How standardizing interdisciplinary wound protocols improves patient care at Hancock Regional Hospital

December 3, 2019 |  Care Coordination

Elderly patient looking at a nurse in hospital ward

At Hancock Regional Hospital, we offer a state-of-the-art outpatient wound care clinic specializing in all types of skin and wound care including, burns, lacerations, pressure injuries, ulcers, and surgical wounds. We also treat many people with chronic, non-healing wounds, often associated with complications from diabetes and related vascular disorders.

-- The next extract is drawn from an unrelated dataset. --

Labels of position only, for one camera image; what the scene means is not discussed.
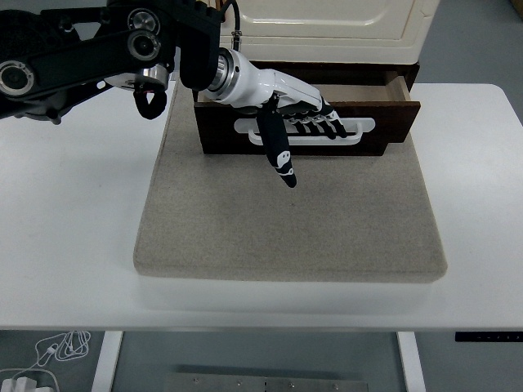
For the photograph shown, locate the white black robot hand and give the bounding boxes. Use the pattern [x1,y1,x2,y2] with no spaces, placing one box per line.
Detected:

The clinic serves outpatients, as well as patients admitted to the hospital. Patients who first visit the wound clinic may also be admitted to the hospital. Likewise, patients already in the hospital may need to have follow-up care at the clinic. Because the wound clinic is typically open Monday through Friday, patients who need to be seen outside of clinic hours are often treated in the ER until they can be seen during clinic hours.

Regardless of where the patient is being seen, continuity of wound treatment between care settings is vitally important to the patient’s recovery. At Hancock, we’ve helped bridge the gaps in care by implementing multidisciplinary wound care protocols for patients, as well as related physician notifications.

Assessing the need

Wound care is essentially a specialty area. The staff in our wound clinic work with wound and skin problems on an everyday basis compared to the hospital staff. We knew we had to make processes more consistent and create standards within workflows — essentially helping to ease burdens for our hospital nurses and doctors around such things as identifying and classifying wounds at the onset.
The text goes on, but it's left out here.